Henderer Fixed blades.


----------



## Paladin (Sep 6, 2009)

JMJ3rd said:


>


 
Tell me more about this one. Blade length, model and price? Thx.

Paladin


----------



## JMJ3rd (Sep 8, 2009)

Rick's words from another forum:

Hey All!

I am very excited to introduce a new model for Rick Hinderer Knives! Its a fixed blade called the FieldTac. This knife has been in the works for a very long time! I wanted a fix blade field knife with everything you need in a very heavy duty knife and leave out crap that only complicates the use of the knife. 
This knife has a 5 1/2 in blade that is .230 thick. Of course it has my Spanto grind! Needless to say this bad boy will gobble up whatever you want to throw at it! For the handle I came up with a new type of texture that not only is easy to grip but also with keep the sureist grip even when wet with oil or whatever else slimy and sticky!



The top grooves I added in place of the top ramp because I feel the ramp or top guard really gets in the way of cutting chores especially when you choke up on the knife. But I made the grooves where it doesnt take away at all the grip of the knife. This knife really is super comfortable!! You'll need to pick one up to see what I mean!! 

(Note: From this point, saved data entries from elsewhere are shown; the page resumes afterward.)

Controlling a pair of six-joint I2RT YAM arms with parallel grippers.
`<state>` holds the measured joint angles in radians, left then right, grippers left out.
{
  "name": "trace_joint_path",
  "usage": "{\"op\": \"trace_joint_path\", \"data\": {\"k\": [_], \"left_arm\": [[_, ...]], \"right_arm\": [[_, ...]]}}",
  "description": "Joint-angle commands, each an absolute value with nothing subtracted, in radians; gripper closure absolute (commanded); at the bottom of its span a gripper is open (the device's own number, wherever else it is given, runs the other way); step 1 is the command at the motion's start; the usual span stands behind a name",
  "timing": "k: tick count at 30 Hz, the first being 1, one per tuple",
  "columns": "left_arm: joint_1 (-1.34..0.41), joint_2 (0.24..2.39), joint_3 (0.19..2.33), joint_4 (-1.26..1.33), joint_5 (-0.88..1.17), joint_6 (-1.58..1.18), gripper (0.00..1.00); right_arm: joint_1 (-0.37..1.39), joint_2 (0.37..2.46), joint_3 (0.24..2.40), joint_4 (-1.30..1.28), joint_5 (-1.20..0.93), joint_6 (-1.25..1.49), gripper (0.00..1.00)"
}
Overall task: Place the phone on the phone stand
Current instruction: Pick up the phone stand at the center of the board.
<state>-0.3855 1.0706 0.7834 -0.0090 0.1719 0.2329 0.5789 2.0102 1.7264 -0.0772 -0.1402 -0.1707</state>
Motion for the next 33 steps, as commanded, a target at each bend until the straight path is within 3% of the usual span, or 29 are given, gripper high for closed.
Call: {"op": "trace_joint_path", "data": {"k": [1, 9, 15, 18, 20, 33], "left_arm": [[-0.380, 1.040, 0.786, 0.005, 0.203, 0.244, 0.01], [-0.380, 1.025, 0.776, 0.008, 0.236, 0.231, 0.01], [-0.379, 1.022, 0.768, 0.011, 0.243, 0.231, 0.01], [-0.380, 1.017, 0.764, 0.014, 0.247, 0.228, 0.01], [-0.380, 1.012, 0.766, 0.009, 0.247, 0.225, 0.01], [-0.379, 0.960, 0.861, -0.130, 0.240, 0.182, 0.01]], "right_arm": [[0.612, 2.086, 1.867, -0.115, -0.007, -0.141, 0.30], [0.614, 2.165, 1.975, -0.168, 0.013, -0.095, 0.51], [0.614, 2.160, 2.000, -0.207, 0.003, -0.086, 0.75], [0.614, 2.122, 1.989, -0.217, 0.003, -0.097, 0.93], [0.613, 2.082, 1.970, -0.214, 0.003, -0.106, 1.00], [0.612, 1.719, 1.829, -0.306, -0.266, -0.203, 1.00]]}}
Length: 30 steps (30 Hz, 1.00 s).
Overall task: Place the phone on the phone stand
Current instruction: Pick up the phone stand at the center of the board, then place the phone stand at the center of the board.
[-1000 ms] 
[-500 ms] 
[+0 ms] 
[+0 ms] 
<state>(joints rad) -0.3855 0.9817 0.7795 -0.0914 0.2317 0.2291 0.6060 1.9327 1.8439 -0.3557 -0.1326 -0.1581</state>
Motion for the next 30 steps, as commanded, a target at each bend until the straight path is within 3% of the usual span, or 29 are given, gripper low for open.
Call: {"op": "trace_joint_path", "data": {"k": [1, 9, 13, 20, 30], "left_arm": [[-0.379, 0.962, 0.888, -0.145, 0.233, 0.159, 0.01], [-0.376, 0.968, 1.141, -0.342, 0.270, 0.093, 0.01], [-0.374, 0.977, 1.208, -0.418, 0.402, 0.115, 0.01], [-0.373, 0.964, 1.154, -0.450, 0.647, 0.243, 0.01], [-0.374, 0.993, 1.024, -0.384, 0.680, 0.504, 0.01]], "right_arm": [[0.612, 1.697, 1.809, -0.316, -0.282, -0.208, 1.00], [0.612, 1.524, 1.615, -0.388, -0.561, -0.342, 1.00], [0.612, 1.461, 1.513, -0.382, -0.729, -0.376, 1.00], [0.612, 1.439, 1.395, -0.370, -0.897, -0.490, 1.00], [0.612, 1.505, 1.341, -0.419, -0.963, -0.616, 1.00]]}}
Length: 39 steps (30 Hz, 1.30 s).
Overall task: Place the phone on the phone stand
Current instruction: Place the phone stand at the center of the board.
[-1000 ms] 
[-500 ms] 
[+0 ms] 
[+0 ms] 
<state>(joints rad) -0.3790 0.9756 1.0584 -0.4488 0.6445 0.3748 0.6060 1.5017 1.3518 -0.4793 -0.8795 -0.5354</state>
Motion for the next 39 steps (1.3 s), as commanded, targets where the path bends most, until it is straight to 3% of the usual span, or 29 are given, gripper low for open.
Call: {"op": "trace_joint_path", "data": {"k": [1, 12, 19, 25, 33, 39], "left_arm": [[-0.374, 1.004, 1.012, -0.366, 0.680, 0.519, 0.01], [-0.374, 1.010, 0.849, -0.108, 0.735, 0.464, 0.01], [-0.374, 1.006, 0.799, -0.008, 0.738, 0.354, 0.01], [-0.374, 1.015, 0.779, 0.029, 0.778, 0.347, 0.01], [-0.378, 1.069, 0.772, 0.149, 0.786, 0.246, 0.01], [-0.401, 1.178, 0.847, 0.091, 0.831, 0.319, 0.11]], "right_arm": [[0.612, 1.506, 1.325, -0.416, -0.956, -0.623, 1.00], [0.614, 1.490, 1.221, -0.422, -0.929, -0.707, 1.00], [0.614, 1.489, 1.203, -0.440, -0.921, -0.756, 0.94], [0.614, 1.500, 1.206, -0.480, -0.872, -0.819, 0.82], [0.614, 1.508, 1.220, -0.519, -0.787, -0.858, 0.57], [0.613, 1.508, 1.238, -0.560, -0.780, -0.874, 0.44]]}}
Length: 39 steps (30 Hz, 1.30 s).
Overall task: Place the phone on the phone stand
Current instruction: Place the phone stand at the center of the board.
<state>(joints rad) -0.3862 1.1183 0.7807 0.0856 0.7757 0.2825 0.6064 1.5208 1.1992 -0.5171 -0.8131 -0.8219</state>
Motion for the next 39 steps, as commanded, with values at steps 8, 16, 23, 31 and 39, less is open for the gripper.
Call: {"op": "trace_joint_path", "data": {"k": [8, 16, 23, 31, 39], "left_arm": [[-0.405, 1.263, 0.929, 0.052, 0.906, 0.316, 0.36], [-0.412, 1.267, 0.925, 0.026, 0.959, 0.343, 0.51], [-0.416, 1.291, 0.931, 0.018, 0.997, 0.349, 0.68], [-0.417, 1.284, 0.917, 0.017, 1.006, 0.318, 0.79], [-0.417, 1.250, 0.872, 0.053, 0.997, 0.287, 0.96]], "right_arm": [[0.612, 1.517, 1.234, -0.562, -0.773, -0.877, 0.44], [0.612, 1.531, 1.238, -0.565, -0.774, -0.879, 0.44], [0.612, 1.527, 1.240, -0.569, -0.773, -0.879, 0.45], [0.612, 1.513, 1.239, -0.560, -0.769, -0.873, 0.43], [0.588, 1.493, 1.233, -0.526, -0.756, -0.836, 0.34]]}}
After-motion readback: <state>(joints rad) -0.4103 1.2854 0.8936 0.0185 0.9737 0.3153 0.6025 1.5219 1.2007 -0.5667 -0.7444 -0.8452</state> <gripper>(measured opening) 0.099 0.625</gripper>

I WILL have a limited number of the first run of these in Atlanta at the Blade show. By limited I mean 7 !
The first run is also made from the new Carpenter steel that I have been talking about. This steel is called CTS-40CP. 
I am not putting these in the XM-18 lottery. These will be sold on a first come first grab basis!





SO if you want to be the first to own the new FieldTac and the first to get a chance to try out a NEW steel alloy be at my booth early both days! I will offer half of them on Friday and Half on Saturday.








I forgot to add that these first ones are also HANDGROUND!

The price on these is $325.00

I may or may not have the sheaths done by the show, if I don't I will get it to you within a couple weeks after the show. I just didn't want to delay offering these to you all just because of the sheaths!





Thanks everyone!!

Rick






This sheath is not made by Rick. It was made by Brian Wagner at Okuden (his company http://www.okuden.net/).


----------



## JMJ3rd (Sep 8, 2009)

Hinderer XM's


----------



## mossyoak (Sep 8, 2009)

damn son, i would love to have just one.


----------



## ZeissOEM2 (Sep 9, 2009)

My latest custom is this one


----------



## JMJ3rd (Sep 11, 2009)

Update on Hinderer Fixed blades from above.


----------



## sledhead (Sep 11, 2009)

Talk to us! 3rd from top- under your newly acquired FieldTac! ( I was going to offer a trade for the FieldTac, but hesitated!) Nice.:thumbsup:


----------



## JMJ3rd (Sep 11, 2009)

sledhead said:


> Talk to us! 3rd from top- under your newly acquired FieldTac! ( I was going to offer a trade for the FieldTac, but hesitated!) Nice.:thumbsup:



No one can give me any info on it. I'm waiting to hear from Rick. When I find out I'll let y'all know!


----------



## gollum (Sep 16, 2009)

ZeissOEM2 said:


> My latest custom is this one




nice one Zeiss


heres one of mine just finished






I post my wares in custom forge ...check it out 
be nice to see more traffic over there 

  








.


----------



## Amplificator (Sep 17, 2009)

houtex said:


> The spec bump is a couple of weeks old,so is the Zt 0350,but the scales on the 350 are new



The tanto in the middle is the 0610st, right?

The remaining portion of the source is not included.